What you need to do → Repeat the listing that follows exactly, please.

● ● ● ●

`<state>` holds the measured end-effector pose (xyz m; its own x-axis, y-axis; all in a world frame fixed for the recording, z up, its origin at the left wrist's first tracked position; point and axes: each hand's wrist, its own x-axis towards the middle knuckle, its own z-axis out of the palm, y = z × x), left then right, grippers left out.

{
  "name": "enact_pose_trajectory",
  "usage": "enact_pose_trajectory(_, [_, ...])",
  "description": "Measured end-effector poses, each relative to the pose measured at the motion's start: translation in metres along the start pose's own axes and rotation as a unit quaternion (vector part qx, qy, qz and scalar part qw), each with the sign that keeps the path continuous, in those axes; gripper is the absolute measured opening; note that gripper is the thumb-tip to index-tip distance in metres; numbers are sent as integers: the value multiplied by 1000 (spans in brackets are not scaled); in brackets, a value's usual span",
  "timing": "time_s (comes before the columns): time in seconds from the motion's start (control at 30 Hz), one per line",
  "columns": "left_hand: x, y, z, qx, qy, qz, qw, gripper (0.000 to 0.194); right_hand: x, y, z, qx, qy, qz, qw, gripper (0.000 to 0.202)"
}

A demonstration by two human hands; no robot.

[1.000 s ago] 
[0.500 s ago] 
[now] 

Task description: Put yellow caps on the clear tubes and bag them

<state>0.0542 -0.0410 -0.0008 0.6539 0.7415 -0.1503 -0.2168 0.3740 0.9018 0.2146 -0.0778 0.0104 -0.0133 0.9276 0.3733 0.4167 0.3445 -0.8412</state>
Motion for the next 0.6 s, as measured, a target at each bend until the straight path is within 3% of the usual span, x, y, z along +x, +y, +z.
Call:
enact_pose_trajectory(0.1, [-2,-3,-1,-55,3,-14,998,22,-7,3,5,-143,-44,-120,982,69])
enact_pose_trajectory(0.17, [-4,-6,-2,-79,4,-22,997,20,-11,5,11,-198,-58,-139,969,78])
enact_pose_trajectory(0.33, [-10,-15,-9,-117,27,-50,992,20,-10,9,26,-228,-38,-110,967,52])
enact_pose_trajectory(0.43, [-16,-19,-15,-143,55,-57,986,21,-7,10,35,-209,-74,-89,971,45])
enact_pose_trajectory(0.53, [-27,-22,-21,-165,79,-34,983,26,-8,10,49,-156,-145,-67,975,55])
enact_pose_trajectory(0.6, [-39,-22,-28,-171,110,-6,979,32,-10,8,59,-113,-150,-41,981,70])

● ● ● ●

Expected output →
`<state>` holds the measured end-effector pose (xyz m; its own x-axis, y-axis; all in a world frame fixed for the recording, z up, its origin at the left wrist's first tracked position; point and axes: each hand's wrist, its own x-axis towards the middle knuckle, its own z-axis out of the palm, y = z × x), left then right, grippers left out.

{
  "name": "enact_pose_trajectory",
  "usage": "enact_pose_trajectory(_, [_, ...])",
  "description": "Measured end-effector poses, each relative to the pose measured at the motion's start: translation in metres along the start pose's own axes and rotation as a unit quaternion (vector part qx, qy, qz and scalar part qw), each with the sign that keeps the path continuous, in those axes; gripper is the absolute measured opening; note that gripper is the thumb-tip to index-tip distance in metres; numbers are sent as integers: the value multiplied by 1000 (spans in brackets are not scaled); in brackets, a value's usual span",
  "timing": "time_s (comes before the columns): time in seconds from the motion's start (control at 30 Hz), one per line",
  "columns": "left_hand: x, y, z, qx, qy, qz, qw, gripper (0.000 to 0.194); right_hand: x, y, z, qx, qy, qz, qw, gripper (0.000 to 0.202)"
}

A demonstration by two human hands; no robot.

[1.000 s ago] 
[0.500 s ago] 
[now] 

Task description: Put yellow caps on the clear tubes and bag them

<state>0.0542 -0.0410 -0.0008 0.6539 0.7415 -0.1503 -0.2168 0.3740 0.9018 0.2146 -0.0778 0.0104 -0.0133 0.9276 0.3733 0.4167 0.3445 -0.8412</state>
Motion for the next 0.6 s, as measured, a target at each bend until the straight path is within 3% of the usual span, x, y, z along +x, +y, +z.
Call:
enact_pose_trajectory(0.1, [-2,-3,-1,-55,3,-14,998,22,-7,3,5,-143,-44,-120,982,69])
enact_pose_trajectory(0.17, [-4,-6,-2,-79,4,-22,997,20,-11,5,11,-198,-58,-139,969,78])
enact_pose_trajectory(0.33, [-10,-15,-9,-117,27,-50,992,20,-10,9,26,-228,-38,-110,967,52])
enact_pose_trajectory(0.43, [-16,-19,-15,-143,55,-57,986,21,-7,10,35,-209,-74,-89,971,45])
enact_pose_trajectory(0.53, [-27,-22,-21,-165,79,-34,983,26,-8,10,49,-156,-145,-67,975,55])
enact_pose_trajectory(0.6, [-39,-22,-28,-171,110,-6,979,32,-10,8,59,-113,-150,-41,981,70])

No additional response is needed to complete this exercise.